DegreePhD (Biochemistry) Montana State University
Areas of ExpertiseBiofuel, Phytoplankton Physiology, Cell and Molecular Biology
Ocean Acidification and Diatoms
Climate change models continue to project end of the century marks of high atmospheric concentrations of the greenhouse gas, carbon dioxide (CO2). The world’s oceans act as carbon sinks for CO2 which in turn decreases its pH, termed ocean acidification. Each year diatoms account for up to 40% of the total marine primary productivity. It is imperative we understand the unicellular microalgae’s response to ocean acidification in order to more accurately model the consequences of climate change to our oceans. Historically tipping points have been identified post hoc, we aim to project bifurcation points in diatom ecosystems in an effort to stave off events of no return.
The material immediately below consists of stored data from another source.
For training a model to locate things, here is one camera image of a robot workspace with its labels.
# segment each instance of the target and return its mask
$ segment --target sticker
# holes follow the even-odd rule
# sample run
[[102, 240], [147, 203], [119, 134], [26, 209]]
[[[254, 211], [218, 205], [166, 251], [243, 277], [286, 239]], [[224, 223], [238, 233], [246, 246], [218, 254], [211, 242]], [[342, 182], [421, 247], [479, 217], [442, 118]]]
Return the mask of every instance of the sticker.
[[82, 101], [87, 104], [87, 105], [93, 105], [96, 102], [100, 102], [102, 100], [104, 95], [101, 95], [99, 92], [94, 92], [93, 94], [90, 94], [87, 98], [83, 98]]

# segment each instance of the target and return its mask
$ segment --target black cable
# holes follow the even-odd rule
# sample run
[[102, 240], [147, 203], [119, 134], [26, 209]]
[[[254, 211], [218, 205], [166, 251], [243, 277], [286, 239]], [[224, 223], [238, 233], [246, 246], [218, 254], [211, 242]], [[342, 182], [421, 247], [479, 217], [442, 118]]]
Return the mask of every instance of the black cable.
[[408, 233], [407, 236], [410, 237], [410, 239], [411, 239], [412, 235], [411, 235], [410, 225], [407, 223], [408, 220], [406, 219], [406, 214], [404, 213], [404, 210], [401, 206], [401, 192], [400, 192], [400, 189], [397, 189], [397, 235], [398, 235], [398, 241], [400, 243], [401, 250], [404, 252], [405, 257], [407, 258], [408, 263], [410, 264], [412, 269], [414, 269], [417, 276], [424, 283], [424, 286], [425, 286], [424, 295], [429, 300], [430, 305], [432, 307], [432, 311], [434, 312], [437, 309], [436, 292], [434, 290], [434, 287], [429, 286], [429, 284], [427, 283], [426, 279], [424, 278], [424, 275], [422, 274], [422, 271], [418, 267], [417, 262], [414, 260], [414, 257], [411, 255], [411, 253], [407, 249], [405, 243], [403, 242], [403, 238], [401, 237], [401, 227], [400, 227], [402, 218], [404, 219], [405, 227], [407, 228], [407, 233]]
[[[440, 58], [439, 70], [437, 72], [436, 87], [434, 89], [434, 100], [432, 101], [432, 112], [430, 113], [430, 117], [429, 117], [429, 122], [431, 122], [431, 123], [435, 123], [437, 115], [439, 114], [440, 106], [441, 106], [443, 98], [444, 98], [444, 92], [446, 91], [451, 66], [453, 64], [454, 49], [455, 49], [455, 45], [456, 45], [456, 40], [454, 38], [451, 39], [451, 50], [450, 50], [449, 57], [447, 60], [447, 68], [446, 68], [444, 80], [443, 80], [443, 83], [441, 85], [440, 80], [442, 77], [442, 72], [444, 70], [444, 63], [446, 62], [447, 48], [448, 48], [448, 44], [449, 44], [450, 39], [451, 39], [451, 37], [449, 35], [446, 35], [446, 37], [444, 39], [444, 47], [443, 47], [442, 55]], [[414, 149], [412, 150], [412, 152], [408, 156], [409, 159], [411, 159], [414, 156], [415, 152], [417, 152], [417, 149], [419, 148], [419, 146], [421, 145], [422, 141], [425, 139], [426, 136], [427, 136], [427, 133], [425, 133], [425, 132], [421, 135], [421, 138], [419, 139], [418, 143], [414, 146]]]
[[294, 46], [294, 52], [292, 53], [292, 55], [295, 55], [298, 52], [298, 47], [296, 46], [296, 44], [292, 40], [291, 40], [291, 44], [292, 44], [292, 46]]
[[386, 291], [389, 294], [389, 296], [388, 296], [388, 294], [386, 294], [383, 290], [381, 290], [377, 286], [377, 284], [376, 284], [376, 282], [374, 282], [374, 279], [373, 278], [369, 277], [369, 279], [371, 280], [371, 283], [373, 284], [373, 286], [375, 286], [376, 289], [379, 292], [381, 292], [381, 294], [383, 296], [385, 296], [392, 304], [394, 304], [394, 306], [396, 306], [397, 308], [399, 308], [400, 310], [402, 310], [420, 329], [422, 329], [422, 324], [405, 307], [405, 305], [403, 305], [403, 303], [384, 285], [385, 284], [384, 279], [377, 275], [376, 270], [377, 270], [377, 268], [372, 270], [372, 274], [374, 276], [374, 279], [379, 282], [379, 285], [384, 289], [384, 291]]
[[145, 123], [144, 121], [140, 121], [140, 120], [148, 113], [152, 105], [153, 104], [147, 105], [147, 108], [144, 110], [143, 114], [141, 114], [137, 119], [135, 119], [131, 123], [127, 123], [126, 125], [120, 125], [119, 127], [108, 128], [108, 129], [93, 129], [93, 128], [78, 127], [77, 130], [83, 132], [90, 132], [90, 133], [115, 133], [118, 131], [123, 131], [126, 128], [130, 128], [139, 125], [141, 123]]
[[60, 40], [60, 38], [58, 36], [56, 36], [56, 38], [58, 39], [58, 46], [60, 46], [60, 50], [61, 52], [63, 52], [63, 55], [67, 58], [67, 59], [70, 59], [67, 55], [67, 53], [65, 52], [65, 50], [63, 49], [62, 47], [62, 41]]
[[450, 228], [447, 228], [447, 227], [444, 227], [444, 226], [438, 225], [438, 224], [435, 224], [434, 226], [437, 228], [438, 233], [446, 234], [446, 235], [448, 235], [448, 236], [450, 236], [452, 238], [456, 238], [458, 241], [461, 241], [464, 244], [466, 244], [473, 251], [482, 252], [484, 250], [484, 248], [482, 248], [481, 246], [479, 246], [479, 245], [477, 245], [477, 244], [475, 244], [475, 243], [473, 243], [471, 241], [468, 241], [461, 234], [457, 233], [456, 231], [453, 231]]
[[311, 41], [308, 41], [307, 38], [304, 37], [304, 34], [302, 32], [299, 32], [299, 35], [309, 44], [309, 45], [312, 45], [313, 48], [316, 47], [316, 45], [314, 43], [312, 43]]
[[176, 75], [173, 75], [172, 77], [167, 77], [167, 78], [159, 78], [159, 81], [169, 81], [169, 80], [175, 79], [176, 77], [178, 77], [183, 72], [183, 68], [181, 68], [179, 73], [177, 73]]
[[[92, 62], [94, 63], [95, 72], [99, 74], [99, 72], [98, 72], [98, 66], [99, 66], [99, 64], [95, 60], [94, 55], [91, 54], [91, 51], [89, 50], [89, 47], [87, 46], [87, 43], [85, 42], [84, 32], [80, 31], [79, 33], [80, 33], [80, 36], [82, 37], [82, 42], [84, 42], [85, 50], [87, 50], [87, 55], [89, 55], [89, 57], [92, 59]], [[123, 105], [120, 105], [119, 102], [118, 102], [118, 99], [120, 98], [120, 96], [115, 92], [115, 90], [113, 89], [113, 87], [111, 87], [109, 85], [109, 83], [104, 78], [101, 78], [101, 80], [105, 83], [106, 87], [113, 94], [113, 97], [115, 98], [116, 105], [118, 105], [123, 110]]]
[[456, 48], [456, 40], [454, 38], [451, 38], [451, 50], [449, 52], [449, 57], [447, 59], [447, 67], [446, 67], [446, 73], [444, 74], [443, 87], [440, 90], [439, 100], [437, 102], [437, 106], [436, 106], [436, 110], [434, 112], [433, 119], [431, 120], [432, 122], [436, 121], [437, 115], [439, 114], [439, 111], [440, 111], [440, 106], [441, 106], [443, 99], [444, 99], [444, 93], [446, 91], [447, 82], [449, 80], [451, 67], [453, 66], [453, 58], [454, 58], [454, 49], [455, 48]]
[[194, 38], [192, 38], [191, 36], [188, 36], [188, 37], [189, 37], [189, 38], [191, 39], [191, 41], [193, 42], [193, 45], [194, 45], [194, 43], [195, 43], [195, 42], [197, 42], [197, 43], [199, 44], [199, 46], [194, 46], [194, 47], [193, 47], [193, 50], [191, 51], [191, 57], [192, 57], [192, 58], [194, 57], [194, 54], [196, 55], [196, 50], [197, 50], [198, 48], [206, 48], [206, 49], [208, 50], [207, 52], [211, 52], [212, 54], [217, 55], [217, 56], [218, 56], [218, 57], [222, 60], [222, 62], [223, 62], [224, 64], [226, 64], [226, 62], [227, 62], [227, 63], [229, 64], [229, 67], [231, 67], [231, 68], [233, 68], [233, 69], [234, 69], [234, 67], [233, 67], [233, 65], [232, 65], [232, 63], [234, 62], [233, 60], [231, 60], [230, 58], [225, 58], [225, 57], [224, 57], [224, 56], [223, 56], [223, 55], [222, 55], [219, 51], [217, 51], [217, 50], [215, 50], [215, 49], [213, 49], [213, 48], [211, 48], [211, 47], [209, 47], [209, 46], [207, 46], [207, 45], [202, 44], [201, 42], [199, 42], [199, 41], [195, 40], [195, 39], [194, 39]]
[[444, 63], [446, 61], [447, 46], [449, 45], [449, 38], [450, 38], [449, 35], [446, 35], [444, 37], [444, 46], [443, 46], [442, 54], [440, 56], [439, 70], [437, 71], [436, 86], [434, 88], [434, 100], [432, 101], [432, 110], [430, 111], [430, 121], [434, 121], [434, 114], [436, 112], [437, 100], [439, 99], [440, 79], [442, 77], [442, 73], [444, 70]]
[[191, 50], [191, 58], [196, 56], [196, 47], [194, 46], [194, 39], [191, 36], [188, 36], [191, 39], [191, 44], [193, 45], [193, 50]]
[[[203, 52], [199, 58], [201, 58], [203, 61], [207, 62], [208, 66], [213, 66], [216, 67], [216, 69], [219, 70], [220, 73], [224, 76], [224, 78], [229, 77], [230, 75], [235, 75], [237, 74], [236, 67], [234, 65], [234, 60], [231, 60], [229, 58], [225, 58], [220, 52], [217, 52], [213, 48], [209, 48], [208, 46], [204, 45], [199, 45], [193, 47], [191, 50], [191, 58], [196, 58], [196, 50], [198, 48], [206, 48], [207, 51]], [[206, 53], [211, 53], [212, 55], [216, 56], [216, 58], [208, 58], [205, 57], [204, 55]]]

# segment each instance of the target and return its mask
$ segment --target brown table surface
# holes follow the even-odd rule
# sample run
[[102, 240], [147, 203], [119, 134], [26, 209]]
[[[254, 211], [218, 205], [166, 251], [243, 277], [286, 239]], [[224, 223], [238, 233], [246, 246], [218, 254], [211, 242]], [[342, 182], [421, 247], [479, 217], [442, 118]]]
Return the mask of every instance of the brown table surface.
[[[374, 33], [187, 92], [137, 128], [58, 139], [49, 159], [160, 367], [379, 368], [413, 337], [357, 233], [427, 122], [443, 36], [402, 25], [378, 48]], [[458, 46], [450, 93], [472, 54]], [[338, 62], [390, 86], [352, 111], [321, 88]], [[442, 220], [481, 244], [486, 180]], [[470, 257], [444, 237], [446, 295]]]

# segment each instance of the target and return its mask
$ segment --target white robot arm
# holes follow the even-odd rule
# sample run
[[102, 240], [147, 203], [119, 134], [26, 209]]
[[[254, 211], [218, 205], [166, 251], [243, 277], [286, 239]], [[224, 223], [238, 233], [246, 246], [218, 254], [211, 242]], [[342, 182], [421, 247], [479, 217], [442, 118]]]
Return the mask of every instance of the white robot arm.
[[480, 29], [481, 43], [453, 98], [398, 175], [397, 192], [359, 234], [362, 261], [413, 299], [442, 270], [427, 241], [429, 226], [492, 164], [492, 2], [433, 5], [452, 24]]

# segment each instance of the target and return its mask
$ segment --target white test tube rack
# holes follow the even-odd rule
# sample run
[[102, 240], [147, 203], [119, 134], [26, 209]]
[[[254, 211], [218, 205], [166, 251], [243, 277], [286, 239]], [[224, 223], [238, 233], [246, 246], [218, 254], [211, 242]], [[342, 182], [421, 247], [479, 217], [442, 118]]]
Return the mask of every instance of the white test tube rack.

We employ the model diatom, Thalassiosira pseudonana as a “canary’ for possible tipping point events. Results have shown different population trajectories and phenotypic plasticity in response to high carbon environments. Such information will go a long way towards describing the future niche breadth of organisms as a consequence of climate change.
Green Algae Biofuels
Chlamydomonas reinhardtii is a model green microalgae that produces lipid during nutrient stress. The bio-oil produced can be utilized for transportation fuel and energy production. Using systems biology we aim to uncover the regulatory and signaling networks of C. reinhardtii during state transitions from growth (biomass accumulation) to lipid accumulation. Such insights will be crucial for the rewiring networks for the produce a robust, high yield, biofuel production strain alga.